INSTRUCTIONS FOR THE TASK: Your job is to return every line in the data holding the string "light".

(SOURCE DATA begins)

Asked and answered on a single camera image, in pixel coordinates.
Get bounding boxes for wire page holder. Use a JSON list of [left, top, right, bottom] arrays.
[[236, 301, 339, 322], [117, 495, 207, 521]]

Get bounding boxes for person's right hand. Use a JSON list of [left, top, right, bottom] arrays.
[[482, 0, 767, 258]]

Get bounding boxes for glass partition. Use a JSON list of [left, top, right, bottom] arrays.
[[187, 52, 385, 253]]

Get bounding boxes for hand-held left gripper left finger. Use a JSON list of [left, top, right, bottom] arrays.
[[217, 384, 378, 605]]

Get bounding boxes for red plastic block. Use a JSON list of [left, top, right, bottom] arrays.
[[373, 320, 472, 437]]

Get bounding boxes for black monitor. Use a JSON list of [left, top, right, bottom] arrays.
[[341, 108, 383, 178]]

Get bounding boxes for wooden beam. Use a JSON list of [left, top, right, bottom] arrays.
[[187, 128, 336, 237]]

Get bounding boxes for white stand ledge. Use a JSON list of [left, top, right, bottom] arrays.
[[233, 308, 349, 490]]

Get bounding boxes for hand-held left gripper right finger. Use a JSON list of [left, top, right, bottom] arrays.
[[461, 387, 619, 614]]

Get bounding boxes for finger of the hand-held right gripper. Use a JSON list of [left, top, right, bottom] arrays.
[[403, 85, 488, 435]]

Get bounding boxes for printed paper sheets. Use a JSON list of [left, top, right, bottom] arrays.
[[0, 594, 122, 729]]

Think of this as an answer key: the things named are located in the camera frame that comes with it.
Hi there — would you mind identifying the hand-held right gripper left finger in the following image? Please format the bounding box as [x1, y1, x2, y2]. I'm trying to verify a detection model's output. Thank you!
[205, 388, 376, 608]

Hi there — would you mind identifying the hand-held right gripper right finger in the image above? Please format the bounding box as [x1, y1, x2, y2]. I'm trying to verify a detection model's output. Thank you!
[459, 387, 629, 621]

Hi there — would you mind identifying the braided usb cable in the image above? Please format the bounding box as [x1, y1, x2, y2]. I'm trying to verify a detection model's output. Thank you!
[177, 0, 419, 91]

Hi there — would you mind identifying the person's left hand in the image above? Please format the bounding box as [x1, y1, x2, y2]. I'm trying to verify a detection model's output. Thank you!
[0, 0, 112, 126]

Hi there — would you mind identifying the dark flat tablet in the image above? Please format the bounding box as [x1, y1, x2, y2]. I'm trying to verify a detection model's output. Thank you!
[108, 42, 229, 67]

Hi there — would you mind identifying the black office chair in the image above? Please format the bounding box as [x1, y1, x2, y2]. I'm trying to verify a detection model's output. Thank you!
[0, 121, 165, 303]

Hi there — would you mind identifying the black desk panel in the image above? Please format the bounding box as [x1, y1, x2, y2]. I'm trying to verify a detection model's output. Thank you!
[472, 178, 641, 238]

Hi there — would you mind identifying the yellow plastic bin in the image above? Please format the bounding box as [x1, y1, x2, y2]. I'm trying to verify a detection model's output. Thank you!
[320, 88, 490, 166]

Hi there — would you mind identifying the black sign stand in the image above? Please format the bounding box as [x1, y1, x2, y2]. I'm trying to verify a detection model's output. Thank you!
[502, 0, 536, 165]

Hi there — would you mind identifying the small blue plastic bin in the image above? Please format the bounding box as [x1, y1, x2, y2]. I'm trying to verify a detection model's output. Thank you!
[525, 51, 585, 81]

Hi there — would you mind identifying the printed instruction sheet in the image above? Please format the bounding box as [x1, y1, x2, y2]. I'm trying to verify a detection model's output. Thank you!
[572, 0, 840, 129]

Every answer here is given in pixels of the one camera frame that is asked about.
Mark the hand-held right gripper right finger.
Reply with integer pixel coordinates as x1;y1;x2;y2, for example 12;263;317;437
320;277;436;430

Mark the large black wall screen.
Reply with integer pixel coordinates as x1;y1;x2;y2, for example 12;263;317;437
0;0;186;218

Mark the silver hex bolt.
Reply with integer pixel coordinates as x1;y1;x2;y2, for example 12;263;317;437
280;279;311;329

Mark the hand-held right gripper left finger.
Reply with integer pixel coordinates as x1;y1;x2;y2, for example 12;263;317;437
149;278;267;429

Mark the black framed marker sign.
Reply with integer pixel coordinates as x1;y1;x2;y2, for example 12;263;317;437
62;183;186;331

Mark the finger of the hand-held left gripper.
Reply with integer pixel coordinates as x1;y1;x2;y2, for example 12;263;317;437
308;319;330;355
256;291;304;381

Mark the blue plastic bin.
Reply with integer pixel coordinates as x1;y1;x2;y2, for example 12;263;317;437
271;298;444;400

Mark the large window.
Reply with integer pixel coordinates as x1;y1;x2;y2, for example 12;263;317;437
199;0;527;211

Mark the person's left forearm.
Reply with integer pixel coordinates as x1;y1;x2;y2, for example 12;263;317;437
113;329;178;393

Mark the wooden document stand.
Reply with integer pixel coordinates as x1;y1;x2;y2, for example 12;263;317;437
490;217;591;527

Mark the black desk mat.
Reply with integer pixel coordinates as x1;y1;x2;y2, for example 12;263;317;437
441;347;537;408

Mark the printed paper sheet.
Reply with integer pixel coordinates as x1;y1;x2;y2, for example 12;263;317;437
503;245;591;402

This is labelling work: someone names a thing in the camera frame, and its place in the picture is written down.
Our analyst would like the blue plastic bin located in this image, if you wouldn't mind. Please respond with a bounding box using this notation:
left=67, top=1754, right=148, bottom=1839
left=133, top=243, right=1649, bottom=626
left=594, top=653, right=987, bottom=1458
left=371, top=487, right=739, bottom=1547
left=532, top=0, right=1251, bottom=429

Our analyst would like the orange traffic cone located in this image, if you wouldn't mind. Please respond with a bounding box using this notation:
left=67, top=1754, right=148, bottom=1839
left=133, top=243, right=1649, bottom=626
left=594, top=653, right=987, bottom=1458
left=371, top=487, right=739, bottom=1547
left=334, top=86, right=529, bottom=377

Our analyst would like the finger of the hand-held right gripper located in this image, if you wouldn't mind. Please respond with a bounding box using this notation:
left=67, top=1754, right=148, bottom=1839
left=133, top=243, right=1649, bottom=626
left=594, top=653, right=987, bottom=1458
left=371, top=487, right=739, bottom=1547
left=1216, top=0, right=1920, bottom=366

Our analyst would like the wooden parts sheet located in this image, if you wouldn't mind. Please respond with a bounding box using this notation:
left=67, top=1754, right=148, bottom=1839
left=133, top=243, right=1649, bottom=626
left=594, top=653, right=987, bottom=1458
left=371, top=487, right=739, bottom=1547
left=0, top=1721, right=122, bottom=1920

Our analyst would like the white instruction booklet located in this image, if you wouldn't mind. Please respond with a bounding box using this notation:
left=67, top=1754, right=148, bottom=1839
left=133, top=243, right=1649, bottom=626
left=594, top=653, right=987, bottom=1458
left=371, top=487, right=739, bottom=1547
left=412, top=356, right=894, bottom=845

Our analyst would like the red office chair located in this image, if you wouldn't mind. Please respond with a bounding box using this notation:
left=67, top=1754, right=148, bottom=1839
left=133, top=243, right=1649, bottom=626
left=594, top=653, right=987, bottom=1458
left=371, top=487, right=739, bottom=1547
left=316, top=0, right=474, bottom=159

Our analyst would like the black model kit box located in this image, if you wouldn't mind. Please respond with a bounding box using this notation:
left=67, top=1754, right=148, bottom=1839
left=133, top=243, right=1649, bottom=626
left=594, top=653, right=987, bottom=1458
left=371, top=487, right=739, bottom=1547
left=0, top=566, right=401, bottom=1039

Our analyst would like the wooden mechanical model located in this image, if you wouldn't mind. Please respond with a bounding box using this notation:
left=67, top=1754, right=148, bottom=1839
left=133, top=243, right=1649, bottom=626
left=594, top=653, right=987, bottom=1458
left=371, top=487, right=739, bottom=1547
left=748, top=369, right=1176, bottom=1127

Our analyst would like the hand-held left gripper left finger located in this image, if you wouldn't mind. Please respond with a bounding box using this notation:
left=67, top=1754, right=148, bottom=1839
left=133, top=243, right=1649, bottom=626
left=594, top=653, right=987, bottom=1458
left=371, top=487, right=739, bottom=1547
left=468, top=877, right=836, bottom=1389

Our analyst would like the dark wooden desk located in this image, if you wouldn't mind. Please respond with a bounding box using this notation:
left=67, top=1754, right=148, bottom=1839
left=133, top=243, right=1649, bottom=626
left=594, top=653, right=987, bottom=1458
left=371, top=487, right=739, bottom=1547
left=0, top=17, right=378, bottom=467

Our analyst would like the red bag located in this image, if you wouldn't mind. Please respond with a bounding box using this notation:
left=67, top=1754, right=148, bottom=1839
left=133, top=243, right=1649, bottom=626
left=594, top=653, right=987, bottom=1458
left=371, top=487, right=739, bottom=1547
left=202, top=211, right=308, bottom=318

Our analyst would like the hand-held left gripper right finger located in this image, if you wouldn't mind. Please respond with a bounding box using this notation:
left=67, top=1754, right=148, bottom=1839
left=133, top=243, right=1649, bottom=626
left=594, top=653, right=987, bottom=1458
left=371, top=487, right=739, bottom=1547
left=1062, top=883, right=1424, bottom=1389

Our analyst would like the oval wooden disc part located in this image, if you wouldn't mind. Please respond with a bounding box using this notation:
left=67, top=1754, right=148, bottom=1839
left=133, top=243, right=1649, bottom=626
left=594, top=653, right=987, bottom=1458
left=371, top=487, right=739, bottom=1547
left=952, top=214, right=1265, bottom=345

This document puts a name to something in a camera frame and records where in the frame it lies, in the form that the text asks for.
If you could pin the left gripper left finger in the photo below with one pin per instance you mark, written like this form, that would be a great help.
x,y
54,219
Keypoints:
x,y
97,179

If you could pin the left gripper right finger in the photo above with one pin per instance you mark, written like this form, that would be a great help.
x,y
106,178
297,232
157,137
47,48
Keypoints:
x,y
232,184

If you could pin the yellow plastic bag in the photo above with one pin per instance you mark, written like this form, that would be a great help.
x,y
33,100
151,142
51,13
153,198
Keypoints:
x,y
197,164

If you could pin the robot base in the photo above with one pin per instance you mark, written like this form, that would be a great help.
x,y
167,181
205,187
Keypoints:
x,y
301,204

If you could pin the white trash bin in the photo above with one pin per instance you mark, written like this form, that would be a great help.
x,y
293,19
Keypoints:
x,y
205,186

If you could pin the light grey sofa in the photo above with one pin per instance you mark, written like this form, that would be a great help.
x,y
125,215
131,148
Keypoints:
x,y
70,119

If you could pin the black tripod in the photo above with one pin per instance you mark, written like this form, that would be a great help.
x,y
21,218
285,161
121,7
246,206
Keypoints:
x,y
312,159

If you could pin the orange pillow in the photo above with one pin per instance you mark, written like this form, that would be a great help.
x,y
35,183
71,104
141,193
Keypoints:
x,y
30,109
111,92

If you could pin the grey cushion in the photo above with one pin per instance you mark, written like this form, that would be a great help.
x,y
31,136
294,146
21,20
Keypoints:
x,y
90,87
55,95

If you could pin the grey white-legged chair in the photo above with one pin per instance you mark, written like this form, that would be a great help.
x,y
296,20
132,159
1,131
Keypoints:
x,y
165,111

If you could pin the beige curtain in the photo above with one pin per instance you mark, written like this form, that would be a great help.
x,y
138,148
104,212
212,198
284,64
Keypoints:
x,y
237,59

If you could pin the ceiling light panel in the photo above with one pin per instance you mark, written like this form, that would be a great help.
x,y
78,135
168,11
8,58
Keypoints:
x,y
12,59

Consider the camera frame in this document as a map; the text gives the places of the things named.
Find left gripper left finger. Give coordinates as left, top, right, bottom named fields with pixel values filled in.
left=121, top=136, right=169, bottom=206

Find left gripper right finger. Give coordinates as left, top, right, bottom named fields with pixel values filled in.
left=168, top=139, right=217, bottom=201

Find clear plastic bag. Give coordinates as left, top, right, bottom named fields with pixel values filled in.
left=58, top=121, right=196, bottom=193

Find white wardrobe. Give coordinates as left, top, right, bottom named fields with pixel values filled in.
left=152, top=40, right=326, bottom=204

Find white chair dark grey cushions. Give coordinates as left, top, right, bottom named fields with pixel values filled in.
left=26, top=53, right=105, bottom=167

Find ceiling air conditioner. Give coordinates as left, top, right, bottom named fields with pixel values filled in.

(SOURCE DATA ends)

RESPONSE AREA:
If you could pin the light grey sofa in the photo above with one pin per instance you mark, written like this form, that would be a great help.
If you could pin the ceiling light panel in the photo above with one pin per instance you mark, written like this form, that would be a great help.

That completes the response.